Die einzige Idee, die allen diesen Doktoren der Politik nicht in den Sinn kommt, ist, daß sie in erster Linie selbst für die Situation, die sie beklagen, verantwortlich sind. Wenn es der Front National innerhalb von 15 Jahren so weit gebracht hat, vier Millionen Wähler zu repräsentieren, dann deshalb, weil alle anderen Parteien im Vergleich zu ihm abschreckend wirkten. Wenn die Partei, die am Anfang nur ein nationalistisches Grüppchen war, sich im Laufe der Jahre und ohne es wirklich zu wollen, in eine national-populistische Partei verwandelt hat, an der man heute nicht mehr vorbeikommt, dann deshalb, weil alle Kräfte, die sich bemühten, "gute Antworten auf gute Fragen" zu geben, eine nach der anderen gescheitert sind. Weil die Bewegung Le Pens niemals die Möglichkeit gehabt hat, die Macht auszuüben, ist es nur natürlich, daß man ihm alle Tugenden zuspricht, deren sich seine Mitbewerber offenbar entledigt haben. Um sich dem FN zuzuwenden, brauchen die Wähler nicht von seinen Verdiensten überzeugt zu sein. Es genügt festzustellen, daß die anderen sich versündigt haben, und daß die classe politique unfähig ist, die Probleme zu lösen.

Das vergiftete gesellschaftliche Klima, die Befürchtungen für die Zukunft und die allgemeine Korruption tun ein Übriges. Zur Zeit erleben die Franzosen jede Woche einen neuen Skandal; 500 Politiker aller Richtungen sind im Gefängnis oder droht Gefängnis. Sie erleben eine sich immer weiter ausbreitende Arbeitslosigkeit und Armut, steigende Unsicherheit, eine immer ungleichere Verteilung der Reichtümer und dazu rechte und linke Regierungen, die aufeinander folgen, ohne daß sich etwas ändert. Sie erleben, wie die Rechte die Nation und die Linke das Volk aufgegeben hat, daß der Sozialismus nur noch der Gehilfe des Liberalismus ist, daß sich die klassischen Parteien in wesentlichen Dingen kaum mehr unterscheiden, daß die Justiz nicht mehr für alle gleich ist, daß die Technokratie sich mehr denn je von ihrem täglichen Leben entfernt hat und schließlich, daß das Geld alles beherrscht.

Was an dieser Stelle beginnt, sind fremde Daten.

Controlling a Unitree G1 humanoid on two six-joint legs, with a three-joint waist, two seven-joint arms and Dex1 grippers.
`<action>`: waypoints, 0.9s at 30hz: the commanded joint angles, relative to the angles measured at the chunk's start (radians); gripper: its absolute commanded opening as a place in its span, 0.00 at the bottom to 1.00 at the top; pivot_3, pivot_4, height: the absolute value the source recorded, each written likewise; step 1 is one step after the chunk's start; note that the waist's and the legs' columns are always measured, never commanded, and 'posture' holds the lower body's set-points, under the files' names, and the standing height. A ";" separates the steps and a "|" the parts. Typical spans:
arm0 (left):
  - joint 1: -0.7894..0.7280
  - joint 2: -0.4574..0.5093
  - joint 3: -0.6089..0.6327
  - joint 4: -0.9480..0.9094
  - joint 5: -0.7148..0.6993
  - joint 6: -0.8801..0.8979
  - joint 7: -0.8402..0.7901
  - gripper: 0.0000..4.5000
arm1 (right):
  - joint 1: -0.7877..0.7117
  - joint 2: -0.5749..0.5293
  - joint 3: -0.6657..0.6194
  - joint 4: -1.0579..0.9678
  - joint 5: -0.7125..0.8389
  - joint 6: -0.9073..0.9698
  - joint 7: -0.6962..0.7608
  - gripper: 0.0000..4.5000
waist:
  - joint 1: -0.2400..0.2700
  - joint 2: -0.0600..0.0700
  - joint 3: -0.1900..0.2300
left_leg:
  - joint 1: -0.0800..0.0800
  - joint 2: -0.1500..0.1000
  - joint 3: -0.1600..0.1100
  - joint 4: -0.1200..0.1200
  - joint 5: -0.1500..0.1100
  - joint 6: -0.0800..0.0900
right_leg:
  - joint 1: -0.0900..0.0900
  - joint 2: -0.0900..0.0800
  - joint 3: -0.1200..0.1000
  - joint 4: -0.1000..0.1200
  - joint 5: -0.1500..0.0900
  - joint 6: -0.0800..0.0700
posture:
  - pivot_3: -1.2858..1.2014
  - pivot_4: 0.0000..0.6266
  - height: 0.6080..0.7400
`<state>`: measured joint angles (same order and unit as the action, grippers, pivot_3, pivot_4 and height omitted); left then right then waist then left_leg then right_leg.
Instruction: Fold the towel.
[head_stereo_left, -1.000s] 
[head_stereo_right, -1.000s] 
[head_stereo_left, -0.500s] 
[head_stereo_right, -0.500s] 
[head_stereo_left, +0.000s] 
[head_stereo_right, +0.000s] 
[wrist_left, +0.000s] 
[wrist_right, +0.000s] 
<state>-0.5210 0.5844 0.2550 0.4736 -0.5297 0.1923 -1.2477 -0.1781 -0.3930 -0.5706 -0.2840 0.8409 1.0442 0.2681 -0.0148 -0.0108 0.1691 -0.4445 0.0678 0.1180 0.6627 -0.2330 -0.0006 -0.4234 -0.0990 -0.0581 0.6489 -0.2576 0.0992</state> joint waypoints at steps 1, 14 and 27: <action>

Es ist nicht verwunderlich, daß unter diesen Bedingungen immer mehr ihre Hoffnungen auf die einzige Partei setzen, die noch nicht in Mauscheleien verwickelt war. Ein Volk erträgt notfalls die Korruption, wenn seine Eliten wirkungsvoll arbeiten, und notfalls auch Wirkungslosigkeit, wenn seine Eliten ehrlich sind. Wenn aber die Wirkungslosigkeit und die Korruption Hand in Hand gehen, erträgt es nichts mehr. Man wird so Zeuge eines eigenartigen Psychodramas. Diejenigen, die um die Wette behaupten, die Zauberformel zu besitzen, die die "Le-Penitis" verschwinden lassen würde, sind gleichzeitig jene die sie ungewollt verstärken.